В голосе жены звучала такая мольба, что Том не решился настоять на своем. Может, ей и правда нужно просто побыть с ребенком чуть дольше. Неужели он откажет Изабель в такой малости после всего, что ей пришлось пережить? В наступившей тишине она не сводила с него умоляющего взгляда.
— Ладно, если уж так необходимо… — неохотно протянул он. — Думаю, до утра это может подождать. Но утром — обязательно! Как только выключу маяк.
Изабель поцеловала Тома и сжала его руку.
— Мне надо вернуться на маяк. Я так и не поменял пароотводную трубку, — сказал он.
Шагая по тропинке, он слышал, как Изабель принялась напевать песенку про девушку, просившую ветер дуть с юга, чтобы к ней скорее вернулся суженый. Хотя мелодия была вовсе не грустной, но улучшить ему настроение не смогла.
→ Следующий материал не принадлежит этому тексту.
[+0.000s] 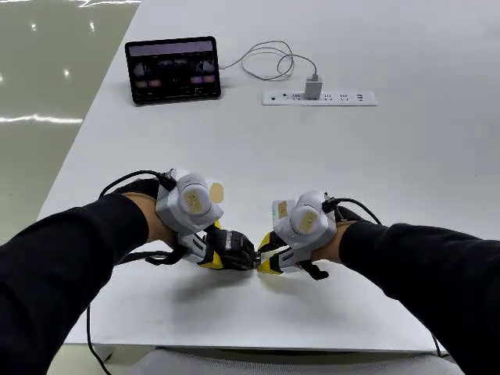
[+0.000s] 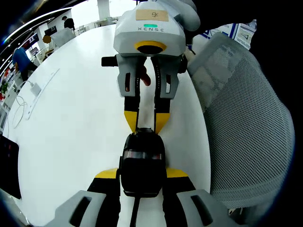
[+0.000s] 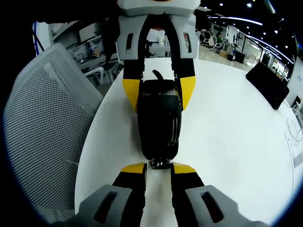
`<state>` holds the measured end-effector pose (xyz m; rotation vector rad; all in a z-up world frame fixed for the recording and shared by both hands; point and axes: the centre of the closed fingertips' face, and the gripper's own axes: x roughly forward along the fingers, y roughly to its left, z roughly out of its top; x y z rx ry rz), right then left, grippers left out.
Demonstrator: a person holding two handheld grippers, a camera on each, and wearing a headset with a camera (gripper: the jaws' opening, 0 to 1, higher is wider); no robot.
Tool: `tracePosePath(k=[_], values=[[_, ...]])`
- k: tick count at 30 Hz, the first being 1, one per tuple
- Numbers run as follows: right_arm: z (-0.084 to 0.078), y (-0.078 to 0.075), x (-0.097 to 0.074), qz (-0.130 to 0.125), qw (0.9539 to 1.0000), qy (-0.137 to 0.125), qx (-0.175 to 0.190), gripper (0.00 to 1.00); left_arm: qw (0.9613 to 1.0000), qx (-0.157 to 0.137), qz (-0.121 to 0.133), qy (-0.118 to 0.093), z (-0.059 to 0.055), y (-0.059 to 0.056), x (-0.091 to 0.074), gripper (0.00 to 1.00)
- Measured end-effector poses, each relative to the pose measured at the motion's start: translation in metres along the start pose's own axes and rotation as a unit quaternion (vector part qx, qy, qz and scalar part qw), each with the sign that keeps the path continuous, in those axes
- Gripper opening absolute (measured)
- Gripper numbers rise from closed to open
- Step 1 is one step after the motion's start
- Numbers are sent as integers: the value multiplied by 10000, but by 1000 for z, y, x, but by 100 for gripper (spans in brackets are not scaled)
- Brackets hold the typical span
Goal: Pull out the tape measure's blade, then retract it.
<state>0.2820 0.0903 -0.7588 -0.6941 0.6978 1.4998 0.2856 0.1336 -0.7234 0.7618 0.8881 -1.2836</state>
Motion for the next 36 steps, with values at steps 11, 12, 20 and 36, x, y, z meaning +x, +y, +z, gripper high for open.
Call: tracePosePath(k=[11, 12, 20, 36], values=[[3, -2, 1, -15, 9998, -108, -150, 10, 10000, -38, -1, -6, -1, 0, 0, 30], [3, -2, 0, -11, 9998, -114, -140, 9, 10000, -59, -3, -19, -1, 0, 0, 30], [1, -1, -2, 0, 9998, -92, -186, 8, 9999, -129, -2, -50, 0, 0, 1, 30], [-8, -1, -9, 28, 9998, -10, -188, 8, 9996, -232, -10, -162, 0, -2, 1, 30]])
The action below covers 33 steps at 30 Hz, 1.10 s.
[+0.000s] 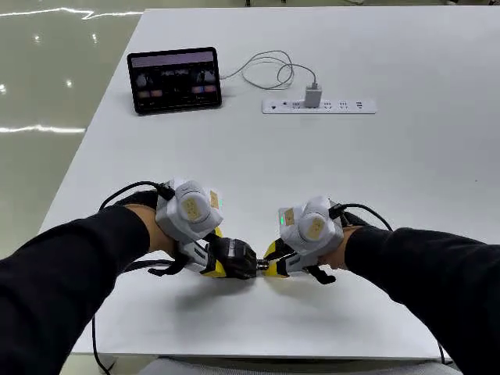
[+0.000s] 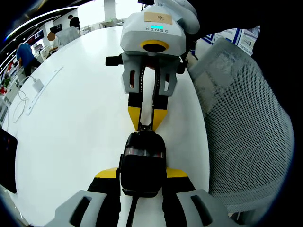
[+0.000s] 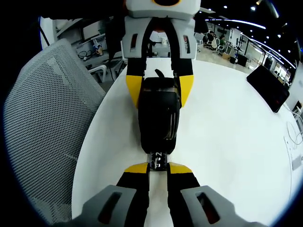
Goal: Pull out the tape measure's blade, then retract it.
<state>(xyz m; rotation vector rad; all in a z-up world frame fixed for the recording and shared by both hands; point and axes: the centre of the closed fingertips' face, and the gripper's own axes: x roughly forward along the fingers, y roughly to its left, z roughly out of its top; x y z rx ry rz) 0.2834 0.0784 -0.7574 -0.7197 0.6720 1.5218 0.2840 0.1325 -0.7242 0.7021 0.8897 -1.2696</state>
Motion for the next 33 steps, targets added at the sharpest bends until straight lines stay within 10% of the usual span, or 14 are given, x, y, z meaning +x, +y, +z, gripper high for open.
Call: tracePosePath(k=[33], values=[[-1, 0, -1, -2, 9997, 43, 228, 13, 10000, -44, 17, -54, 1, 0, 0, 30]])
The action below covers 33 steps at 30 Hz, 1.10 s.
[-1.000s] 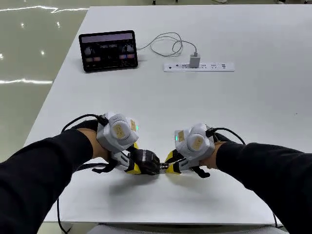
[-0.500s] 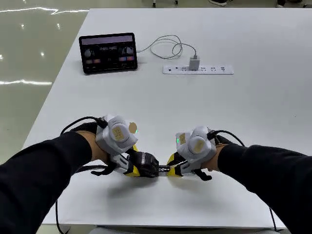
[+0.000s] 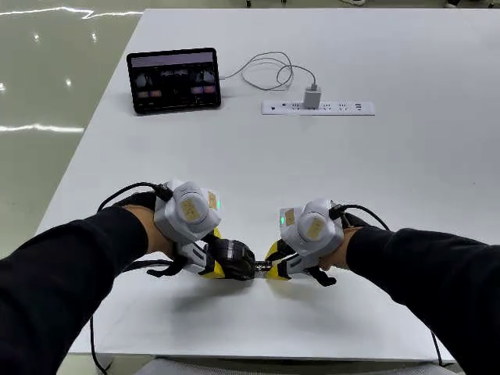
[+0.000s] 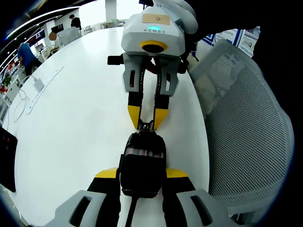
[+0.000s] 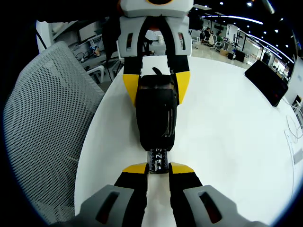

Поднимаясь по ступенькам наверх, он никак не мог отделаться от ощущения совершенной ошибки.
16 декабря 1918 года
— Да, я понимаю, — подтвердил Том Шербурн. Он сидел в скромно обставленном кабинете, где было так же душно, как и на улице. По стеклу барабанили капли летнего сиднейского дождя, заставлявшего прохожих ускорять шаг.
— Я не шучу, когда говорю, что жизнь там не сахар. — Мужчина, сидевший за столом напротив, кивнул для убедительности головой. — И совсем не похожа на развлекательную прогулку. Байрон-Бей — не самое плохое место в ведении Маячной службы, но я хочу быть уверенным, что ты понимаешь, как там будет. — Утрамбовав табак в трубке большим пальцем, он раскурил ее.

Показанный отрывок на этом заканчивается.